About 7.3 million barrels of crude were pumped into the storage tanks at the Huangdao base, in Qingdao city on the east coast, adding to reserves built up last year at China’s first two reserve bases, sources monitoring shipments told Reuters. And the information supports what some analysts have suspected for months: that strong growth in China’s crude oil imports over recent months has been driven in part by stock building rather than demand from refiners, many of which have begun curtailing production as the Chinese economy slows and oil demand ebbs.
Compliance thus remains the word to watch! With the Kingdom currently producing at 8.2 million bpd against 9.7 million bpd in August and an implied output target of about 8.477 million bpd under existing OPEC curbs, Riyadh is surely emphasizing upon full compliance by other OPEC members too. That is important.

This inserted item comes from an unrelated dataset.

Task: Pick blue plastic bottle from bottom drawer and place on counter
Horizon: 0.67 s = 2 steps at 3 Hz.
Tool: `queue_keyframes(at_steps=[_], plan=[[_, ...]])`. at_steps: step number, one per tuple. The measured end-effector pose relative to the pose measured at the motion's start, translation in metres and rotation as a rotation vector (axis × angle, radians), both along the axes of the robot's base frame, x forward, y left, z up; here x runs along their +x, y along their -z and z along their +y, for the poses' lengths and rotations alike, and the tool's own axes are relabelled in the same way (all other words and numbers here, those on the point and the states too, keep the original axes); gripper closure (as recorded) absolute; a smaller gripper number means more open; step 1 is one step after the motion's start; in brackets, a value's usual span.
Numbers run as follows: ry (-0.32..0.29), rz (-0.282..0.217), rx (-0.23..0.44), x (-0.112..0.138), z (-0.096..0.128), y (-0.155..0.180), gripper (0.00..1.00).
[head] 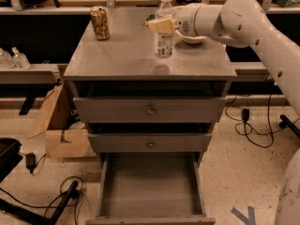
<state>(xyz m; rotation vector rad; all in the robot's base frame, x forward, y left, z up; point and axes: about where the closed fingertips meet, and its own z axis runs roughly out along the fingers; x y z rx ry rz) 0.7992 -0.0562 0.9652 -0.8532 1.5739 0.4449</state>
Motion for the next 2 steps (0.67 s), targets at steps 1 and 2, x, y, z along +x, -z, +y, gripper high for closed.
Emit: queue_keyframes(at_steps=[1,2], plan=[[0.053,-0.001,-0.017,0.008,-0.02,0.03,1.0],[0.066,0.011,-0.032,0.008,-0.025,0.048,1.0]])
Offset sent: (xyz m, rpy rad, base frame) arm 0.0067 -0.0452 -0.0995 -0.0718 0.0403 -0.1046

If OPEC can enforce the cuts it will have an impact on prices — but that’s a massive question mark at the moment.
OPEC president appeared confident in Oran that the group would do its utmost to ensure new restraints were strictly enforced. “I can tell you it’s going to be implemented and it’s going to be implemented very well because we do not have a choice,” said Khelil, also Algeria’s energy minister.
“If not, the situation is going to get worse.” And indeed one cannot contest this!